Google TAG’s recent discovery reveals a 0-day exploit, CVE-2023-37580, targeting Zimbra Collaboration. This is a Cross-Site Scripting (XSS) vulnerability exploited in four campaigns.
Zero-day discovery was patched
A severe vulnerability has been discovered in the Zimbra email software. Four hacker groups exploited vulnerabilities to steal email data, user credentials, and tokens. According to the Google TAG research, most attacks were reported after the company published an initial patch on GitHub.
The vulnerability, CVE-2023-37580, with a CVSS score of 6.1, is a cross-site scripting (XSS) vulnerability present in versions before 8.8.15 Patch 41. The company has addressed the issue as part of the updates released on July 25, 2023. The flaw can be exploited to execute malicious scripts in a victim’s web browser via an XSS request after simply clicking a URL link. The worst part is that you don’t need to download or install anything for the attack to succeed.
Exploitation Overview
In June 2023, researchers reported multiple waves of cyber attacks. The attacks began on June 29, at least two weeks before Zimbra released the official notice. Three of the four malicious campaigns were discovered before the patch was issued. At the same time, the fourth was detected a month after the patch was published.
Greece Targeted for Email Theft. The initial exploitation targeted a government organization in Greece, employing emails with exploited URLs. Clicking the link during a Zimbra session led to the deployment of a framework documented by Volexity in February 2022. This framework utilized XSS to pilfer mail data, including emails and attachments, and set up auto-forwarding to an attacker-controlled email address.

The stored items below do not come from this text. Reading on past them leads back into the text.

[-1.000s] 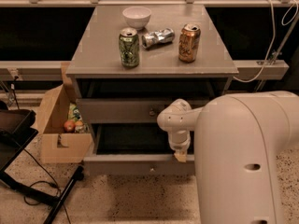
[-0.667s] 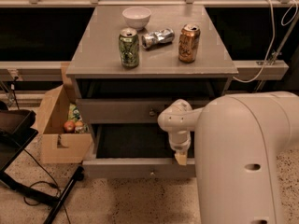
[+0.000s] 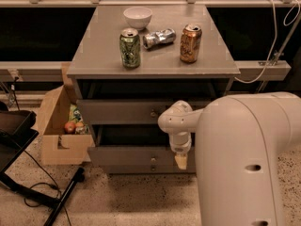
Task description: Open middle drawer
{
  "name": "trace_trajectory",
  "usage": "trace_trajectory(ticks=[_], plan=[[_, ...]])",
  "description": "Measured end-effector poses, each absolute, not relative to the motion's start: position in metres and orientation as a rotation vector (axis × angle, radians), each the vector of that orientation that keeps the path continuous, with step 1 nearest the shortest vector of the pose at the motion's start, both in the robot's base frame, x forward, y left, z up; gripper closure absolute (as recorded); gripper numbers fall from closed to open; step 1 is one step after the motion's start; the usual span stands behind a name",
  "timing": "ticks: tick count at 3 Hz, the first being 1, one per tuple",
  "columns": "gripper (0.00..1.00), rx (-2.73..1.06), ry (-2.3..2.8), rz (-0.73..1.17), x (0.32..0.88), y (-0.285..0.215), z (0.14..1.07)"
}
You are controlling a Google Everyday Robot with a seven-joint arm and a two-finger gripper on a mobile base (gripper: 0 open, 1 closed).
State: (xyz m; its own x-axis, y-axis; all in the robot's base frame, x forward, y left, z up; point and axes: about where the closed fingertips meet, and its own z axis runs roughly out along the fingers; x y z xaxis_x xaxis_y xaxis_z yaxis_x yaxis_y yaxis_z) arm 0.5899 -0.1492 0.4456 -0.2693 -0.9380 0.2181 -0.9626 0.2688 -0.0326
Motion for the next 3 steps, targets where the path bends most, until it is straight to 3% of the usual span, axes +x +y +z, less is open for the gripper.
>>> trace_trajectory(ticks=[1, 3], plan=[[0.0, 1.798, -2.372, 0.233, 0.589, -0.151, 0.443], [0.0, 1.909, -2.38, 0.246, 0.599, -0.146, 0.441]])
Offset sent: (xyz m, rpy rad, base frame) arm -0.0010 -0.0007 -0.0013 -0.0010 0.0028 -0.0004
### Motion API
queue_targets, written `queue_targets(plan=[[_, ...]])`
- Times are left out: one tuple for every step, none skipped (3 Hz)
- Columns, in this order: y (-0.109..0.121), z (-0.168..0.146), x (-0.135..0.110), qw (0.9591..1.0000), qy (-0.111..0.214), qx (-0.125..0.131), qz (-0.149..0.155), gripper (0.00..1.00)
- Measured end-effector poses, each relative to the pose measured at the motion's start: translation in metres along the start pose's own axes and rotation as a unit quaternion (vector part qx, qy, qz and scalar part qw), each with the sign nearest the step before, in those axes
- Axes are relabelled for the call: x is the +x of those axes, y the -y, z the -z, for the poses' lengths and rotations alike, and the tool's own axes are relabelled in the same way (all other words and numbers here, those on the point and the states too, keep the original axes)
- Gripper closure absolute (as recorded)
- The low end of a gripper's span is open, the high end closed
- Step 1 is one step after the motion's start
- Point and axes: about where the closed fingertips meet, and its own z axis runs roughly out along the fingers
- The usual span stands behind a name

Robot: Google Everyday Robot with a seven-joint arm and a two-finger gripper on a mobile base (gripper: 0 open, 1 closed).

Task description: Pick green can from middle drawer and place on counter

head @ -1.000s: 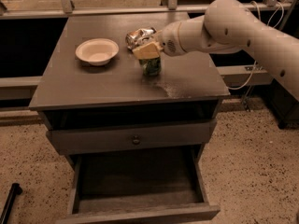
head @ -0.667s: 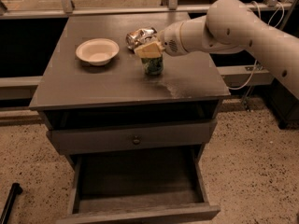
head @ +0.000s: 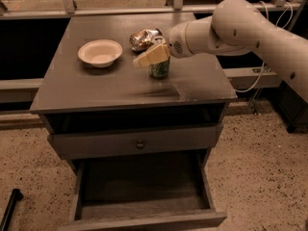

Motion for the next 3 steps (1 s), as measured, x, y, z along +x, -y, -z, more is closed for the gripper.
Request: queue_targets(plan=[[0.000, 0.015, -0.006, 0.9989, 0.010, 0.004, 0.046, 0.00], [-0.009, 0.065, -0.025, 0.9908, 0.049, 0.043, 0.119, 0.00], [0.004, 0.092, -0.021, 0.9843, 0.056, 0.078, 0.148, 0.00]])
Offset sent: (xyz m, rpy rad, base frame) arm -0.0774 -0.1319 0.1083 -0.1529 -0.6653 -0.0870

Winter Vivern Exploits after Hotfix. Following the hotfix on July 5, an actor exploited the vulnerability for two weeks starting July 11. Multiple exploit URLs targeted government organizations in Moldova and Tunisia, attributed to the APT group Winter Vivern (UNC4907). The vulnerability facilitated the loading of malicious scripts.
Phishing Campaign in Vietnam. Days before Zimbra’s official patch, an unidentified group exploited the vulnerability in a campaign phishing for credentials in a Vietnamese government organization. The exploit URL is directed to a script displaying a phishing page for webmail credentials.
Authentication Token Theft in Pakistan. After the CVE-2023-37580 patch release, a fourth campaign targeted a government organization in Pakistan, focusing on stealing Zimbra authentication tokens, exfiltrated to ntcpk[.]org.
Safety Recommendations
As we can see, attackers often closely watch open-source repositories. Thus, they continuously look for vulnerabilities that they can exploit. In some cases, the fix for a vulnerability may already be available in the repository but not released to users.
CVE-2023-37580 could allow an attacker to steal user data or take control of user accounts. Upgrade to Zimbra Collaboration (ZCS) 8.8.15 Patch 41 or later to avoid this vulnerability. If you cannot upgrade immediately, you can mitigate the risk of this vulnerability by disabling the Zimbra Classic Web Client and using the Zimbra Web App instead.